A closed-end fund has a stipulated maturity period which generally ranging from 3 to 15 years. The fund is open for subscription only during a specified period. Investors can invest in the scheme at the time of the initial public issue and thereafter they can buy or sell the units of the scheme on the stock exchanges where they are listed. In order to provide an exit route to the investors, some close-ended funds give an option of selling back the units to the Mutual Fund through periodic repurchase at NAV related prices. SEBI Regulations stipulate that at least one of the two exit routes is provided to the investor.

Interval Funds


Interval funds combine the features of open-ended and close-ended schemes. They are open for sale or redemption during pre-determined intervals at NAV related prices.

By Investment Objective:

Growth Funds

The aim of growth funds is to provide capital appreciation over the medium to long- term. Such schemes normally invest a majority of their corpus in equities. It has been proven that returns from stocks, have outperformed most other kind of investments held over the long term. Growth schemes are ideal for investors having a long-term outlook seeking growth over a period of time.

Income Funds

The aim of income funds is to provide regular and steady income to investors. Such schemes generally invest in fixed income securities such as bonds, corporate debentures and Government securities. Income Funds are ideal for capital stability and regular income.

Balanced Funds

The aim of balanced funds is to provide both growth and regular income. Such schemes periodically distribute a part of their earning and invest both in equities and fixed income securities in the proportion indicated in their offer documents.

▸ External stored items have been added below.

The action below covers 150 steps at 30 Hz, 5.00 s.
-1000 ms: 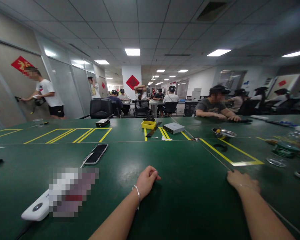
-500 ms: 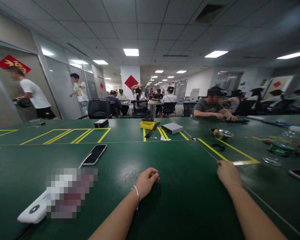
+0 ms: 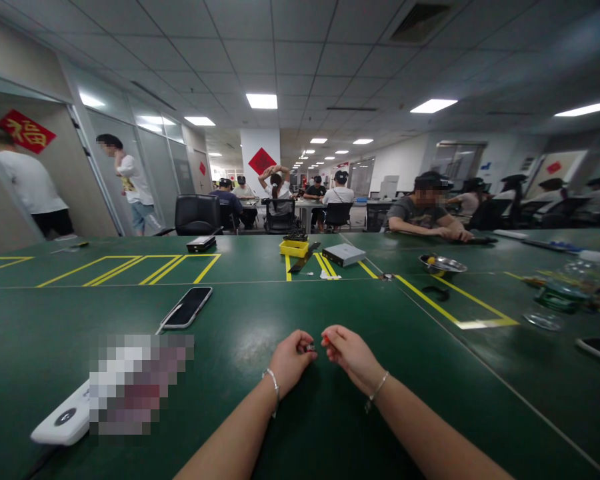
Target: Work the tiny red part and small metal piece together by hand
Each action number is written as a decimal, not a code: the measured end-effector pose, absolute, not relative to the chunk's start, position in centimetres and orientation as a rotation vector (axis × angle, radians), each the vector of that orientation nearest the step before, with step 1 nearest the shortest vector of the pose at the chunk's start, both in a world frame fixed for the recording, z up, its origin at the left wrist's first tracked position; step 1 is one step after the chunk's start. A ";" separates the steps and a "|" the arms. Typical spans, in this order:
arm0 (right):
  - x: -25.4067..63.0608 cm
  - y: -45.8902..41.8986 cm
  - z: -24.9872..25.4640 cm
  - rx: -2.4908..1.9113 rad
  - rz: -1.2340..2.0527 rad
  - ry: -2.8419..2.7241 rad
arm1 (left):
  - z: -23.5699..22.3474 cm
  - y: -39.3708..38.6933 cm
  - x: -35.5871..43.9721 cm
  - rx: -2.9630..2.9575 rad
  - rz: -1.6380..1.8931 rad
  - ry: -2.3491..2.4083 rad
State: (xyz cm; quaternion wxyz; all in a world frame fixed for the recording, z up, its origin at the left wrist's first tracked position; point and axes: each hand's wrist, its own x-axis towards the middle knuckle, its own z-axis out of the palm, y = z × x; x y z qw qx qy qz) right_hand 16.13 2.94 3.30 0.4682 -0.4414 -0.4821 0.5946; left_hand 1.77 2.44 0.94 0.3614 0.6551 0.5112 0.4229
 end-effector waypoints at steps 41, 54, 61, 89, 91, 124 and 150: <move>15.2 3.1 1.6 -0.921 1.575 -1.087 | 1.0 2.3 1.2 1.728 1.201 1.351; 15.1 3.2 1.9 -0.951 1.596 -1.032 | 0.9 2.3 1.4 1.854 1.233 1.401; 15.2 3.3 1.8 -0.955 1.625 -1.048 | 1.2 2.1 1.7 1.775 1.248 1.427; 14.1 2.6 1.0 -1.191 1.112 -1.439 | 1.6 1.8 1.6 1.995 1.232 1.610; 14.1 2.4 1.2 -1.188 1.166 -1.419 | 1.6 1.7 1.5 2.004 1.232 1.604; 15.4 2.5 2.4 -0.907 1.695 -1.150 | 1.5 1.7 1.4 2.143 1.188 1.365; 15.4 2.5 2.2 -0.917 1.679 -1.192 | 2.7 0.9 1.5 2.229 1.126 1.457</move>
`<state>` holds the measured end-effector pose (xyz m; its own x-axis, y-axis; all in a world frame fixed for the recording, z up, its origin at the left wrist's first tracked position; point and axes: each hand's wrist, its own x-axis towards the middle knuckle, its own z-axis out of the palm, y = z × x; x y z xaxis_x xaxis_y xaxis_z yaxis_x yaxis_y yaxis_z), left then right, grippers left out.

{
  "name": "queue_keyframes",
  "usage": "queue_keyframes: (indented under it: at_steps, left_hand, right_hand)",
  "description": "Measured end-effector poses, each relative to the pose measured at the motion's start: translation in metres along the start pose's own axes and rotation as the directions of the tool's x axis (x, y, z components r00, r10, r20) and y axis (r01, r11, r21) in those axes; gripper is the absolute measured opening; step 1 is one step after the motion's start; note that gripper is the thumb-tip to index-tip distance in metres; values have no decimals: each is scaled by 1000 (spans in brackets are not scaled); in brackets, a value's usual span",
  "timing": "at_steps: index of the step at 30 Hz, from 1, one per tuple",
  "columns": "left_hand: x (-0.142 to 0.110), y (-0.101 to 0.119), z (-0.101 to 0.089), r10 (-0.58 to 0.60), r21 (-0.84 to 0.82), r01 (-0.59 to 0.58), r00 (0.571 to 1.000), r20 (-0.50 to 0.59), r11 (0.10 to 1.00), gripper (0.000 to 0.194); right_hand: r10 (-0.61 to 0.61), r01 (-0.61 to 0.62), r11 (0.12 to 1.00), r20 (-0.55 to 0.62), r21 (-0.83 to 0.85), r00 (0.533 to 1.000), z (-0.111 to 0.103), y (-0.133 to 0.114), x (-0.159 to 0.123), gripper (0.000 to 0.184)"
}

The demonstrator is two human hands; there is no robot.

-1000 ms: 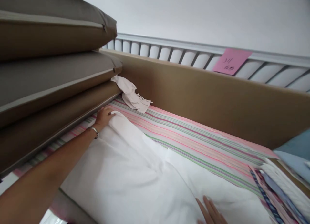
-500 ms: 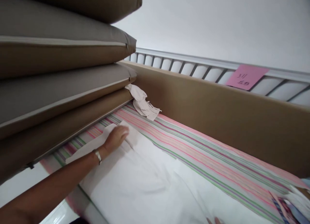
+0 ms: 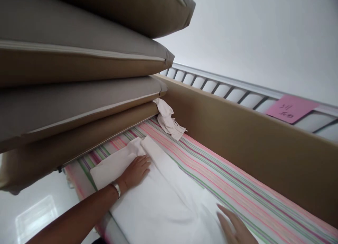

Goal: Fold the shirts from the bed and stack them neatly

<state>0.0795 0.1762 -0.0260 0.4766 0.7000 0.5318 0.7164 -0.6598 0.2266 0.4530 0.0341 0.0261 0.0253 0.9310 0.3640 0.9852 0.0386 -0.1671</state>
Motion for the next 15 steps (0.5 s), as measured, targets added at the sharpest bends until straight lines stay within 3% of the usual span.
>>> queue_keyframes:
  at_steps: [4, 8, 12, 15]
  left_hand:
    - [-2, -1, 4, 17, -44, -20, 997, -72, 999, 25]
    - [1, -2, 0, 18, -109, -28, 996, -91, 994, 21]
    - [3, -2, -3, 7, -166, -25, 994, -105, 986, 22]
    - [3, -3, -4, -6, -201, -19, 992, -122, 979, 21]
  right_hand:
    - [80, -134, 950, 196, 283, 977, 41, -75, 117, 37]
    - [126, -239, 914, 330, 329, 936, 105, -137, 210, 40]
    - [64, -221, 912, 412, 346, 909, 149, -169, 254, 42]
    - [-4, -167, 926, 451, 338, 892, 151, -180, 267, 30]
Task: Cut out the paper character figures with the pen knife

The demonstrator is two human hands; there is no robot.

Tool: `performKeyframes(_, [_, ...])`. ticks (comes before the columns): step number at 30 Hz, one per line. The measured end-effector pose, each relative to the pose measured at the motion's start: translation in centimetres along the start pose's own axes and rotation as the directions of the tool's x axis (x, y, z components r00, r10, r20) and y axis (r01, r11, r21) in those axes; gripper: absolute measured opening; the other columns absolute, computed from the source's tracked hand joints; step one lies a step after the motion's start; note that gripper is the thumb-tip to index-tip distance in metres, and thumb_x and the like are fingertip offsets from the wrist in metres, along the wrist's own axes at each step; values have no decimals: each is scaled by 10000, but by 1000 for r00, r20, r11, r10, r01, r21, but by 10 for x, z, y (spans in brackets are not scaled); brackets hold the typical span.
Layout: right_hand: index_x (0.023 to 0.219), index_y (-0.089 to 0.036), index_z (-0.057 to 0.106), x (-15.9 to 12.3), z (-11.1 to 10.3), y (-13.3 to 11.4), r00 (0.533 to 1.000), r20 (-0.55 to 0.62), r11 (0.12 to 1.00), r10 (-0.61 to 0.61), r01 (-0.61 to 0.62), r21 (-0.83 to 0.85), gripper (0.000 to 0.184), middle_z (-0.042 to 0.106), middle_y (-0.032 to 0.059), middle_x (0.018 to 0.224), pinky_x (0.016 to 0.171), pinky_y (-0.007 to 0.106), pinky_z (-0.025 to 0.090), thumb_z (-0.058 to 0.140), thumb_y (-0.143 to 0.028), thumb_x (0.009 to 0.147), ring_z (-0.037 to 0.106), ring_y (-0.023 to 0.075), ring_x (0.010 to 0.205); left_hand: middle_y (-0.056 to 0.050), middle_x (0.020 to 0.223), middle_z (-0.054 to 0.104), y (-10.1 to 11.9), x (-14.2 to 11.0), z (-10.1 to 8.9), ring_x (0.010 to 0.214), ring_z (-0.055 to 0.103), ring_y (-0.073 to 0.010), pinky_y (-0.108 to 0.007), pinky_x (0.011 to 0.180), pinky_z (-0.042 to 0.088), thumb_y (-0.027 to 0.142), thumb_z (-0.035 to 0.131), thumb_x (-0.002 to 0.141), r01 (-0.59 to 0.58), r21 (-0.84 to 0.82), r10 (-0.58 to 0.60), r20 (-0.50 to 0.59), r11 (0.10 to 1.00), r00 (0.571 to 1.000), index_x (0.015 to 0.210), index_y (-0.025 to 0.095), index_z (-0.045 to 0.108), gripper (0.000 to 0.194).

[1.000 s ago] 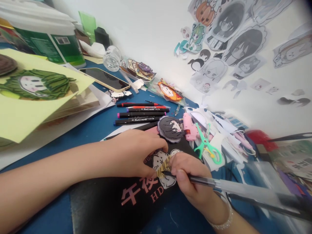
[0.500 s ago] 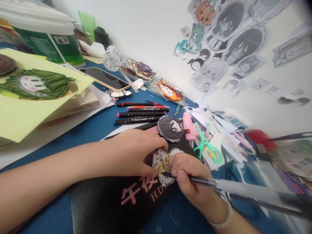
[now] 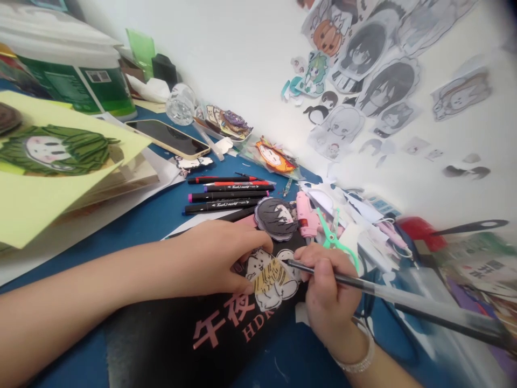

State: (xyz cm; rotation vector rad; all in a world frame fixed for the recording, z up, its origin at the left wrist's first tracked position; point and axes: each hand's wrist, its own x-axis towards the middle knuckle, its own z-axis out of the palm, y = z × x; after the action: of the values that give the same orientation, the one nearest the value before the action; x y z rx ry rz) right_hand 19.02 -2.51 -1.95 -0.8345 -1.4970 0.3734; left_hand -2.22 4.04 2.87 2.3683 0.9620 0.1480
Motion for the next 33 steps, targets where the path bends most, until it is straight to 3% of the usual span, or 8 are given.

In a rising stock market, the NAV of these schemes may not normally keep pace, or fall equally when the market falls. These are ideal for investors looking for a combination of income and moderate growth.

Money Market Funds

The aim of money market funds is to provide easy liquidity, preservation of capital and moderate income. These schemes generally invest in safer short-term instruments such as treasury bills, certificates of deposit, commercial paper and inter-bank call money. Returns on these schemes may fluctuate depending upon the interest rates prevailing in the market. These are ideal for Corporate and individual investors as a means to park their surplus funds for short periods.

Load Funds

A Load Fund is one that charges a commission for entry or exit. That is, each time you buy or sell units in the fund, a commission will be payable. Typically entry and exit loads range from 1% to 2%. It could be worth paying the load, if the fund has a good performance history.

No-Load Funds

A No-Load Fund is one that does not charge a commission for entry or exit. That is, no commission is payable on purchase or sale of units in the fund. The advantage of a no load fund is that the entire corpus is put to work.

Other Schemes:

Tax Saving Schemes

These schemes offer tax rebates to the investors under specific provisions of the Indian Income Tax laws as the Government offers tax incentives for investment in specified avenues. Investments made in Equity Linked Savings Schemes (ELSS) and Pension Schemes are allowed as deduction u/s 88 of the Income Tax Act, 1961. The Act also provides opportunities to investors to save capital gains u/s 54EA and 54EB by investing in Mutual Funds, provided the capital asset has been sold prior to April 1, 2000 and the amount is invested before September 30, 2000.

Special Schemes

Industry Specific Schemes

Industry Specific Schemes invest only in the industries specified in the offer document. The investment of these funds is limited to specific industries like InfoTech, FMCG, Pharmaceuticals etc.

Index Schemes

Index Funds attempt to replicate the performance of a particular index such as the BSE Sensex or the NSE 50.

Sectoral Schemes


Sectoral Funds are those, which invest exclusively in a specified industry or a group of industries or various segments such as 'A' Group shares or initial public offerings.